School of Medicine, University of New South Wales, Sydney, New South Wales, Australia.
Australas J Dermatol. 2024 Sep;65(6):491-504. doi: 10.1111/ajd.14329. Epub 2024 Jun 3.
Stevens Johnson syndrome (SJS) and toxic epidermal necrolysis (TEN) are severe cutaneous adverse reactions characterised by keratinocyte apoptosis, necroptosis and epidermal detachment. Several cytokines and cytotoxic proteins have been shown to be elevated in the blood and skin of SJS/TEN sufferers and biologics such as intravenous immune globulin and tumour necrosis factor (TNF)-alpha inhibitors have demonstrated good therapeutic potential. The exact pathogenic model of SJS/TEN however remains elusive. This systematic review aimed to evaluate the case-control studies of cytokines and cytotoxic proteins in the blister fluid and skin of adults with Stevens Johnson syndrome and/or toxic epidermal necrolysis. This review was registered with INPLASY and conducted in accordance with the PRISMA reporting guidelines. Potential bias was assessed using the NIH criteria. Eleven articles describing results from 96 cases and 170 controls were included. Fas, Fas ligand, Interleukin (IL)-8 and B-cell lymphoma (Bcl)-2 were elevated in SJS/TEN blister fluid and skin tissue, compared with healthy controls.
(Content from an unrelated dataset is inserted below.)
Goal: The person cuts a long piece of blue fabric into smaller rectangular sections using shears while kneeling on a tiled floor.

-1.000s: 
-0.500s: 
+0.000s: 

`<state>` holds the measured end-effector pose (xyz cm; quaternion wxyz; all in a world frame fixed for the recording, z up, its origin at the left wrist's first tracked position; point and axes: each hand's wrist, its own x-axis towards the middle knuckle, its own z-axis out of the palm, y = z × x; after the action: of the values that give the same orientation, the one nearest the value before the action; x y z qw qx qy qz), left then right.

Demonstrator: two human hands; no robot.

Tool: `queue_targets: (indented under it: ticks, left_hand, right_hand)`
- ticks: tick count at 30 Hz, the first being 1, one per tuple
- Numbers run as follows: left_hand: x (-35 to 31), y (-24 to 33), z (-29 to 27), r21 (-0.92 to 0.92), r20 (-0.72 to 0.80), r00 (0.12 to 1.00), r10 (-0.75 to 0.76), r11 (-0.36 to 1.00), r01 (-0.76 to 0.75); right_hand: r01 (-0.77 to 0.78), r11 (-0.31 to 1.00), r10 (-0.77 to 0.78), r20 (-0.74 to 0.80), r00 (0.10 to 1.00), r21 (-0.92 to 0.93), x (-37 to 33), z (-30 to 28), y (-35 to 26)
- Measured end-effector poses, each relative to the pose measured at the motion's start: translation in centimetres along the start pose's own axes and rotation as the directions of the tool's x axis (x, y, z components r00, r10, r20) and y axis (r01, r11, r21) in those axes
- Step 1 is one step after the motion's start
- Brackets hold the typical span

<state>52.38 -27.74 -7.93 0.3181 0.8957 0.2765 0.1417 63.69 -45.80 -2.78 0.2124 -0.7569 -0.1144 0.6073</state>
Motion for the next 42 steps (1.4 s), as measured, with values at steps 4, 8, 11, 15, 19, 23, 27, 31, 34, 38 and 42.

IL-2, IL-6, TNF-alpha, tumour necrosis factor-related apoptosis-inducing ligand (TRAIL), interferon-gamma and matrix metalloproteinase-2 were elevated in SJS/TEN blister fluid compared with fluid sampled from lesional controls. Granulysin, IL-33, TGF-beta-1 and IL-13 were elevated in SJS/TEN skin tissue compared with lesional lichen planus tissue, as was IL-13, IFN-gamma, IL-2 and IL-5, when compared with erythema multiforme tissue. A wide array of cytokines and cytotoxic proteins are present at higher concentrations in the blister fluid and skin tissue of SJS/TEN patients compared with healthy and lesional controls. Our findings suggest that these proteins may be pathogenic, as well as possibly markers for diagnosis, disease severity and course. They may also prove to be useful therapeutic targets. More research is needed.
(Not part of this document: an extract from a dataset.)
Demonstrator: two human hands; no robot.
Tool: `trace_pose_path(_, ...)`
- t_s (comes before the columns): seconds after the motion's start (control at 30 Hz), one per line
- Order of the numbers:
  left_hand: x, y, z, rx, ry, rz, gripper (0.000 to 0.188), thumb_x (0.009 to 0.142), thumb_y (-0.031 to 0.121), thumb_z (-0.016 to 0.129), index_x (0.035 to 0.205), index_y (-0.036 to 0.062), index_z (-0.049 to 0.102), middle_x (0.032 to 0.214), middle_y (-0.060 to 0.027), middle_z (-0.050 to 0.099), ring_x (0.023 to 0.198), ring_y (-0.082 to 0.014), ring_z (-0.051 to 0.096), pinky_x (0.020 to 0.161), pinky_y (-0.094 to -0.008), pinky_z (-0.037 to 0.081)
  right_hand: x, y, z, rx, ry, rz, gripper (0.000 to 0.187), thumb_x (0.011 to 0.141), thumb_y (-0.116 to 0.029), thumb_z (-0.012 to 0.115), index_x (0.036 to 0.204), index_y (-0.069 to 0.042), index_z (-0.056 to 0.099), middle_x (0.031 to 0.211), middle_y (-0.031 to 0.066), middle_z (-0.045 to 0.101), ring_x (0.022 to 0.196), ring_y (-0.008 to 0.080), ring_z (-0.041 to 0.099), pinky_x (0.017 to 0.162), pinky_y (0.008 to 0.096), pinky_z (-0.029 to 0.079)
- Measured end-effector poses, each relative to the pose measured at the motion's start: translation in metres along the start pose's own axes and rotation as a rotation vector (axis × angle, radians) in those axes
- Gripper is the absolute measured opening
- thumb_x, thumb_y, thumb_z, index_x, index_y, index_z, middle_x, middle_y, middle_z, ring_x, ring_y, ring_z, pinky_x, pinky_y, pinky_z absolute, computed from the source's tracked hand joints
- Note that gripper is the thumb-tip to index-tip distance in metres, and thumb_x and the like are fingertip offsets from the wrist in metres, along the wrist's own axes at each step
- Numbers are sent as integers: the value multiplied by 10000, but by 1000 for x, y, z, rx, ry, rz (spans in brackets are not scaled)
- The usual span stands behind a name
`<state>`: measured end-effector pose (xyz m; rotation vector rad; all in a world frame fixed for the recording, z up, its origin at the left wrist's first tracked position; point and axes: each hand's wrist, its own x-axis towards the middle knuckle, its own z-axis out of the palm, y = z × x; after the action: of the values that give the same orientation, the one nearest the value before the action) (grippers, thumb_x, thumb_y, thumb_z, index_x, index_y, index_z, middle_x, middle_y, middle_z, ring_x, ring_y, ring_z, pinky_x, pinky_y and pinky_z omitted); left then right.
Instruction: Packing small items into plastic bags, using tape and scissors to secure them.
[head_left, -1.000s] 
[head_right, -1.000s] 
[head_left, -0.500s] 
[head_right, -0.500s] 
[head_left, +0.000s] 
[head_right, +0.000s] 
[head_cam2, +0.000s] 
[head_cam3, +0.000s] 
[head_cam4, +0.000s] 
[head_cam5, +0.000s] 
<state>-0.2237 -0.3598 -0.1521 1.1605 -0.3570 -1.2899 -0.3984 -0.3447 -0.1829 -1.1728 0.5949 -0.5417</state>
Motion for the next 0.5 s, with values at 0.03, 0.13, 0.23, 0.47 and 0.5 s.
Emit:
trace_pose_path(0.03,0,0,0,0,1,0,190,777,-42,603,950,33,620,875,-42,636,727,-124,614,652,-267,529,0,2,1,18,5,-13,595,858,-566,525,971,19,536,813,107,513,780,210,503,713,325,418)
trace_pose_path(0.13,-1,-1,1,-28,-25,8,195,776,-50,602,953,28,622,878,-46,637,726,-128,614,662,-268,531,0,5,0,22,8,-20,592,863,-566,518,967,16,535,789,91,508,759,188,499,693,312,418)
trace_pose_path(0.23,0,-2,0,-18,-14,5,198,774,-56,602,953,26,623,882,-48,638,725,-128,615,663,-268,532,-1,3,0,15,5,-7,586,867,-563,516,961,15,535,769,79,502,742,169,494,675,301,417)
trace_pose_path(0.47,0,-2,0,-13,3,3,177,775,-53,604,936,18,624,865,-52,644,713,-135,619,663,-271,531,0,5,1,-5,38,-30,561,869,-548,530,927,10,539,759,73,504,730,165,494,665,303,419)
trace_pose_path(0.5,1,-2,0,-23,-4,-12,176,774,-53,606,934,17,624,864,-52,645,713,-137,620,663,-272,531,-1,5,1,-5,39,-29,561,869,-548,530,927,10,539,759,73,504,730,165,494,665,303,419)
史蒂文斯-约翰逊综合征(SJS)和中毒性表皮坏死松解症(TEN)是严重的皮肤不良反应,其特征为角质形成细胞凋亡、坏死性凋亡和表皮脱落。已经证明,SJS/TEN 患者的血液和皮肤中存在几种细胞因子和细胞毒性蛋白升高,静脉注射免疫球蛋白和肿瘤坏死因子(TNF)-α抑制剂等生物制剂已显示出良好的治疗潜力。然而,SJS/TEN 的确切发病机制仍不清楚。本系统评价旨在评估成人史蒂文斯-约翰逊综合征和/或中毒性表皮坏死松解症患者水疱液和皮肤中细胞因子和细胞毒性蛋白的病例对照研究。本综述在 INPLASY 注册,并按照 PRISMA 报告指南进行。使用 NIH 标准评估潜在偏倚。纳入了 11 篇描述 96 例病例和 170 例对照结果的文章。与健康对照组相比,Fas、Fas 配体、白细胞介素(IL)-8 和 B 细胞淋巴瘤(Bcl)-2 在 SJS/TEN 水疱液和皮肤组织中升高。与取自病变对照的液体相比,IL-2、IL-6、TNF-α、肿瘤坏死因子相关凋亡诱导配体(TRAIL)、干扰素-γ和基质金属蛋白酶-2 在 SJS/TEN 水疱液中升高。与病变扁平苔藓组织相比,粒细胞酶、IL-33、TGF-β-1 和 IL-13 在 SJS/TEN 皮肤组织中升高,与多形性红斑组织相比,IL-13、IFN-γ、IL-2 和 IL-5 也升高。与健康和病变对照相比,SJS/TEN 患者水疱液和皮肤组织中存在大量细胞因子和细胞毒性蛋白,浓度较高。我们的研究结果表明,这些蛋白可能是致病的,也可能是诊断、疾病严重程度和病程的标志物。它们也可能被证明是有用的治疗靶点。需要进一步研究。